Below are the data; count the lines with the string "frame" in them and give that number only.

# Stored records:
+++

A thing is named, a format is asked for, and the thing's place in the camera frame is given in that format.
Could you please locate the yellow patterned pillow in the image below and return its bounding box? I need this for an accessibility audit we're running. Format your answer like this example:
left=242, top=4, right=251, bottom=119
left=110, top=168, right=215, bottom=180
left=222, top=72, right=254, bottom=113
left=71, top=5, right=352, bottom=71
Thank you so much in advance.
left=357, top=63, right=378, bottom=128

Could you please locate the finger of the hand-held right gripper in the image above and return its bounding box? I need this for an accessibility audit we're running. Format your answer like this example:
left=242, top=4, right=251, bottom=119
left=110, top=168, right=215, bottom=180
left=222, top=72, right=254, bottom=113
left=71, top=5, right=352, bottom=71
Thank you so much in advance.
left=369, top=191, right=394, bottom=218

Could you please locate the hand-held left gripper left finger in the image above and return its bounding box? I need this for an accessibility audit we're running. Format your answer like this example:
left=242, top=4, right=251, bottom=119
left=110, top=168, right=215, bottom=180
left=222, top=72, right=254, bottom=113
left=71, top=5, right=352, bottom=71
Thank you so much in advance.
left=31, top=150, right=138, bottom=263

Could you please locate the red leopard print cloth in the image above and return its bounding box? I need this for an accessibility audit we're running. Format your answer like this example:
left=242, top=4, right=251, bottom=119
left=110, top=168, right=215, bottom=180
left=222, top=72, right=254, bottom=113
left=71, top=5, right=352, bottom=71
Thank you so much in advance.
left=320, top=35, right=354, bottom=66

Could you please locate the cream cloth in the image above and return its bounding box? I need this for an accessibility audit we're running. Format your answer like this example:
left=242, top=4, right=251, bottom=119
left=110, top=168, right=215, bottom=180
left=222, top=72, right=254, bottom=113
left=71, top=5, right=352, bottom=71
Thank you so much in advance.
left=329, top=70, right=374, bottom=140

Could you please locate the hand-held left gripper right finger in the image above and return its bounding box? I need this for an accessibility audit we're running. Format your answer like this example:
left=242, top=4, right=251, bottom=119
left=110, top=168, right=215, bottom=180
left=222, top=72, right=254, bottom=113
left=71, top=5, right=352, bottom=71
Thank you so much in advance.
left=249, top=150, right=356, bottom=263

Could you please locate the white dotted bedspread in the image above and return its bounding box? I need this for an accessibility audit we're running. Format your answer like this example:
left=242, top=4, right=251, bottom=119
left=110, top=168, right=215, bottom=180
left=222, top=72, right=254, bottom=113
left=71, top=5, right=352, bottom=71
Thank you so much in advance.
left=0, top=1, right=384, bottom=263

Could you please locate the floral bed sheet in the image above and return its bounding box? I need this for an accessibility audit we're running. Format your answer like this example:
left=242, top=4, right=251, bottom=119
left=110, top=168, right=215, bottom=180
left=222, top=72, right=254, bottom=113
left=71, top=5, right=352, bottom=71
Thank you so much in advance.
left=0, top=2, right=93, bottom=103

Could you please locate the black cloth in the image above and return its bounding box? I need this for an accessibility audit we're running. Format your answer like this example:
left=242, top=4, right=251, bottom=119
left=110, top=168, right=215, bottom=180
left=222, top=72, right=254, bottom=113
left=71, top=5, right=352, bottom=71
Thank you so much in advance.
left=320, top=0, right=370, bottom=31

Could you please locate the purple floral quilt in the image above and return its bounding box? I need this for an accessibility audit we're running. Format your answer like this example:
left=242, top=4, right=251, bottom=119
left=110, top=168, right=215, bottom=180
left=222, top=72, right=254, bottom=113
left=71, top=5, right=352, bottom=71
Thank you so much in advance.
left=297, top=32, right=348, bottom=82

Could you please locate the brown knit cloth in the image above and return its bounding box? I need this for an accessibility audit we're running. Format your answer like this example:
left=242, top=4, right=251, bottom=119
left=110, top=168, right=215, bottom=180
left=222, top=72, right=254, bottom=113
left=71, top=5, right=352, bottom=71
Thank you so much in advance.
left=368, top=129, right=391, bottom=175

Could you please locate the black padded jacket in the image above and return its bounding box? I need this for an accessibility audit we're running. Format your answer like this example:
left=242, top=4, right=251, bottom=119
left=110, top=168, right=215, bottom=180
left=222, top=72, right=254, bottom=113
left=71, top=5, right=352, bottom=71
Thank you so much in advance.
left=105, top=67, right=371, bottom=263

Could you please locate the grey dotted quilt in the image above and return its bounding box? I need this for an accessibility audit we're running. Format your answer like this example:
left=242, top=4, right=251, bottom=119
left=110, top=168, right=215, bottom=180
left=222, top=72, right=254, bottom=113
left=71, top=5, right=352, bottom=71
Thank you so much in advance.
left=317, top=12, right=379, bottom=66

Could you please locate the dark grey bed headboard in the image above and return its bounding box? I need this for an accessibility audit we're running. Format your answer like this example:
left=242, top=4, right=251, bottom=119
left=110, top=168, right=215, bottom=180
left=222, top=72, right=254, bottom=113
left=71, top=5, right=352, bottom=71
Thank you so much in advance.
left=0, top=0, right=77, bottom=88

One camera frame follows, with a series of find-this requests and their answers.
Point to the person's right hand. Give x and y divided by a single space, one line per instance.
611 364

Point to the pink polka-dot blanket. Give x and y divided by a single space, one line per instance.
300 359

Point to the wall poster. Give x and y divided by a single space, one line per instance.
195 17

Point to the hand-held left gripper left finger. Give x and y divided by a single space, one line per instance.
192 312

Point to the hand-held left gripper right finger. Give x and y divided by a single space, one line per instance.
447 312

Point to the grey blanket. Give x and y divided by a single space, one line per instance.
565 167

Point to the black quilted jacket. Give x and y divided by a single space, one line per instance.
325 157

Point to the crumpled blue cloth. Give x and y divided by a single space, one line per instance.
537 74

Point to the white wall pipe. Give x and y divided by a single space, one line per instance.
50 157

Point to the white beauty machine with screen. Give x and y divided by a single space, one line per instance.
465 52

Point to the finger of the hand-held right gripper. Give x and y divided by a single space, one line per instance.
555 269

+++

# Exercise output:
2